Die Unterbelichteten
Wer in der Nacht ohne Lampe Velo fährt, hält sich für heller, als er ist.
Während der dunkeln Saison trifft man sie häufig in Zürich, Velos ohne Licht, plötzlich sind sie da, wie aus dem Nichts. Niemand mag solche Schwarzfahrer, weder Automobilisten, Fussgängerinnen noch andere Velofahrer. Selbst die Organisation Pro Velo warnt davor, wie «20 Minuten» berichtete.
Wie verbreitet das Phänomen ist, lässt sich nicht genau sagen. Die Zürcher Stadtpolizei büsste 2015 263 Velofahrer, weil sie kein Licht hatten. 2016 waren es 142, ein Jahr später 170. Diese Zahlen sagen aber eher etwas über die Kontrolltätigkeit der Polizei aus. Gemäss regelmässigen Schwarzfahrern ahndet diese das Delikt zurückhaltend. Die Zahl der Unfälle, an denen unterbelichtete Velofahrer Schuld haben, wird nicht erhoben.
Das Schwarzpedalen wird als Teil des gern geschmähten Velo-Rowdytums gedeutet. Doch die Sache hat einen banaleren Grund: die Licht- anlage. Sie ist die Geisel der Velofahrer. Alte Rolldynamos erschweren das Treten um ein gefühltes Drittel, sie streiken, sobald drei Regentropfen fallen, Verbindungskabel reissen ständig. Modernere Aufschnallleuchten hingegen werden zuverlässig gestohlen, wenn man sie am Lenker vergisst (was man zuverlässig tut), der Akku ist im dümmsten Augenblick leer. Die verlässlichste Variante, der Nabendynamo, macht eine grössere Umrüstung und komplizierte Reparaturen nötig. Dazu kommt ein klassischer Fehlschluss. Viele Velofahrer, die nachts lampenlos unterwegs sind, glauben, dass sie gesehen werden; sie selber sehen ja alle anderen auch. Diese Illusion wirkt besonders gut in hellen Stadtstrassen.

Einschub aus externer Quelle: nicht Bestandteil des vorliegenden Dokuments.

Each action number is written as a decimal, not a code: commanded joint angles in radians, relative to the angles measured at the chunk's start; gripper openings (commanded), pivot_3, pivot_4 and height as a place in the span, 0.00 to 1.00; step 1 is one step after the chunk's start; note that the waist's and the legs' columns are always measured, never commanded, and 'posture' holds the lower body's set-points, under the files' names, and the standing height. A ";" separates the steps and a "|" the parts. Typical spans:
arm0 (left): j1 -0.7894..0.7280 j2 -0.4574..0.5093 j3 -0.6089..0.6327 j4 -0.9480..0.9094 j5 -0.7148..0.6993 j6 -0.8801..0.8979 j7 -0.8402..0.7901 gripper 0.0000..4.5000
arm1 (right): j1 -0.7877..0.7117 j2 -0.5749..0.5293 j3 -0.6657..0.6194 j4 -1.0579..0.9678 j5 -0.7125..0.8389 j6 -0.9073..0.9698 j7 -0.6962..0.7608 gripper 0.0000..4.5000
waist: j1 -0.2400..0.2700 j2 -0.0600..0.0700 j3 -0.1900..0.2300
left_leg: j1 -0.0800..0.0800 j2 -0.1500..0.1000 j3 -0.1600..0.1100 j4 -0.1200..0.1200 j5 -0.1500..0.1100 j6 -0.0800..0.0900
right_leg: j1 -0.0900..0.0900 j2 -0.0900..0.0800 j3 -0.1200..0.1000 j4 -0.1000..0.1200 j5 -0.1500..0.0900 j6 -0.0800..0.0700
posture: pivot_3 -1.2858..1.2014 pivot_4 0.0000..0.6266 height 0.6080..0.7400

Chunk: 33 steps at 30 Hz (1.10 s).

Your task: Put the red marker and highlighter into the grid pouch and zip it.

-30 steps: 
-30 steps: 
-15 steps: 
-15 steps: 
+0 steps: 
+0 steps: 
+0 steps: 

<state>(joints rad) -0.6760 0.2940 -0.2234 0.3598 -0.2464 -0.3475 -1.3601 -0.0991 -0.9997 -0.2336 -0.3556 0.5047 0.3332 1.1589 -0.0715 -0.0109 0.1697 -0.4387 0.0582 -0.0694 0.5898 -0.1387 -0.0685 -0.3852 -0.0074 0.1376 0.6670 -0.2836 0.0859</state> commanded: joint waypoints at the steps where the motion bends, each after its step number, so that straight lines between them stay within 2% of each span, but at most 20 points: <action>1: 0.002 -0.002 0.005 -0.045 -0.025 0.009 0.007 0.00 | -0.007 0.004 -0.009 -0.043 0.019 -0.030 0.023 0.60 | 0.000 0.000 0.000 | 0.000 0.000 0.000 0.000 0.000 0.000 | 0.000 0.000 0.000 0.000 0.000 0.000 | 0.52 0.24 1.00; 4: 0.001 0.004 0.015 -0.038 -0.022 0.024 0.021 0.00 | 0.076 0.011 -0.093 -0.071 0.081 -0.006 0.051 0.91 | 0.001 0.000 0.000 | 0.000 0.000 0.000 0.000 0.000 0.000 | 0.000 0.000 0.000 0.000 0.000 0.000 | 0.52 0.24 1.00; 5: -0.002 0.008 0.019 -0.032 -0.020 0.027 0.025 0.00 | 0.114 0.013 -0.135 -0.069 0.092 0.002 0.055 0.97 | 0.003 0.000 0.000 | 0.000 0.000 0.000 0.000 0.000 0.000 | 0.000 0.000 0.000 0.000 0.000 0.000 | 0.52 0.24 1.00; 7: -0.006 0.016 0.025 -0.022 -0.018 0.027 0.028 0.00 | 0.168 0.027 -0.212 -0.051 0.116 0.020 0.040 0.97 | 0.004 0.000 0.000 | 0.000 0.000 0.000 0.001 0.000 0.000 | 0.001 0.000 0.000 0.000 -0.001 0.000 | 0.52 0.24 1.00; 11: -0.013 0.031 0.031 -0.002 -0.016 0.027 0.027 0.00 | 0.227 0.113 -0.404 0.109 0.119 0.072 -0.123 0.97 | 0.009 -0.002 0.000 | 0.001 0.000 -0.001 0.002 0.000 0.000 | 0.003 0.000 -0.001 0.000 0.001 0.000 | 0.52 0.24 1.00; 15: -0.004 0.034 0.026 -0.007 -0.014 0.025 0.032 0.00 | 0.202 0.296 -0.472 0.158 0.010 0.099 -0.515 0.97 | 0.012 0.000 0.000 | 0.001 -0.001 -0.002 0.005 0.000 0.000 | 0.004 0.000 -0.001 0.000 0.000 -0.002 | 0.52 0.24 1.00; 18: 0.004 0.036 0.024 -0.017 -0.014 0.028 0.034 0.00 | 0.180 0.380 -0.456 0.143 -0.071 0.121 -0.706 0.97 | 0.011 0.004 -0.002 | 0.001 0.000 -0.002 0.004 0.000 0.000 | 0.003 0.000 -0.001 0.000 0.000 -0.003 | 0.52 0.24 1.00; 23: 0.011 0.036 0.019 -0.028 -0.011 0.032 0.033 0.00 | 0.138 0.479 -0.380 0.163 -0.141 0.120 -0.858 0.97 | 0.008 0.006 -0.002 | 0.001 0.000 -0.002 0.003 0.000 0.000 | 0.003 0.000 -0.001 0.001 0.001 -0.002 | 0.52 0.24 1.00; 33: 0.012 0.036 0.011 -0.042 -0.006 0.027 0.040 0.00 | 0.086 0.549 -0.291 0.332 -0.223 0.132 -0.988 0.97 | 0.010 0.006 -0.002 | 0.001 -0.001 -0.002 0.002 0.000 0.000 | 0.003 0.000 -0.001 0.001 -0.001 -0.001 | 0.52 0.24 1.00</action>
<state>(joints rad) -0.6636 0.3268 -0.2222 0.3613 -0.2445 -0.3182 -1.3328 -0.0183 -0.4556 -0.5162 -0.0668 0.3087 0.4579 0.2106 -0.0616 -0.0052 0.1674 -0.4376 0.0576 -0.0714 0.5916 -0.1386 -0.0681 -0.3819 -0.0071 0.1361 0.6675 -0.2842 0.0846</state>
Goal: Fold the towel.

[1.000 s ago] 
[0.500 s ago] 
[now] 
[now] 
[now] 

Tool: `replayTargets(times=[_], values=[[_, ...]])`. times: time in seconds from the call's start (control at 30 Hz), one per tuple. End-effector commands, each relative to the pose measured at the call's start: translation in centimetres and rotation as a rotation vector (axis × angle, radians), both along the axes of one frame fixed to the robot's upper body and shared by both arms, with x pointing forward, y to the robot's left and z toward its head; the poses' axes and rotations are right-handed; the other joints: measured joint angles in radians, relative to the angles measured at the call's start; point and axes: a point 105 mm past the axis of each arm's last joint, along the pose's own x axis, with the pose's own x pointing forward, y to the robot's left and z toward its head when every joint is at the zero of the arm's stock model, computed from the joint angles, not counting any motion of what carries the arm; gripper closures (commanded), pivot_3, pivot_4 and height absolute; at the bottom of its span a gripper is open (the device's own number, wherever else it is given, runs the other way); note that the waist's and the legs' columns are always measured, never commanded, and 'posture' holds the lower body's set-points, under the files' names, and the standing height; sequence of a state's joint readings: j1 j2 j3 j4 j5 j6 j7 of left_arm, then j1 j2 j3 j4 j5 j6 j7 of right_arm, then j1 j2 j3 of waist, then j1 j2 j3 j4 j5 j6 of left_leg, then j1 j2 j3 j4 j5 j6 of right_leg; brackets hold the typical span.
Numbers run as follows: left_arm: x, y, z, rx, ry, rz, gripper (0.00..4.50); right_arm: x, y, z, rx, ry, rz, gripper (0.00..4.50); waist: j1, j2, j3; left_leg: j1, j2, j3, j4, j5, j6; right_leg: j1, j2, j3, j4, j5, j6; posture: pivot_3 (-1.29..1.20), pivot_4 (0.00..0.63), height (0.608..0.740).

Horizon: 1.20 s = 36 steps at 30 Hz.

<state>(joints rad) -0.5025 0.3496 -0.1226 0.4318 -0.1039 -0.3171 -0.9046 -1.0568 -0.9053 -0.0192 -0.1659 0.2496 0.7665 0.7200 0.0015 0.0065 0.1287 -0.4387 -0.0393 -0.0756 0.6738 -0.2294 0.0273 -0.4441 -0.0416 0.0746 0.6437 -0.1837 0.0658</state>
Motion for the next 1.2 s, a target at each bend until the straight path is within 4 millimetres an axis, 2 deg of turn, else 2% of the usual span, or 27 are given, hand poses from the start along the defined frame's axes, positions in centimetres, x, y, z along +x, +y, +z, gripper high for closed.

Wenn Veloleuchten so einfach funktionierten wie Autoscheinwerfer, würden wohl viel weniger Velofahrer dunkel vor sich hin pedalen. Schwarzfahrer sind oft keine Rüpel, sondern einfach nachlässig. Ausserdem überschätzen sie ihre Sichtbarkeit. So gesehen passen sie bestens nach Zürich.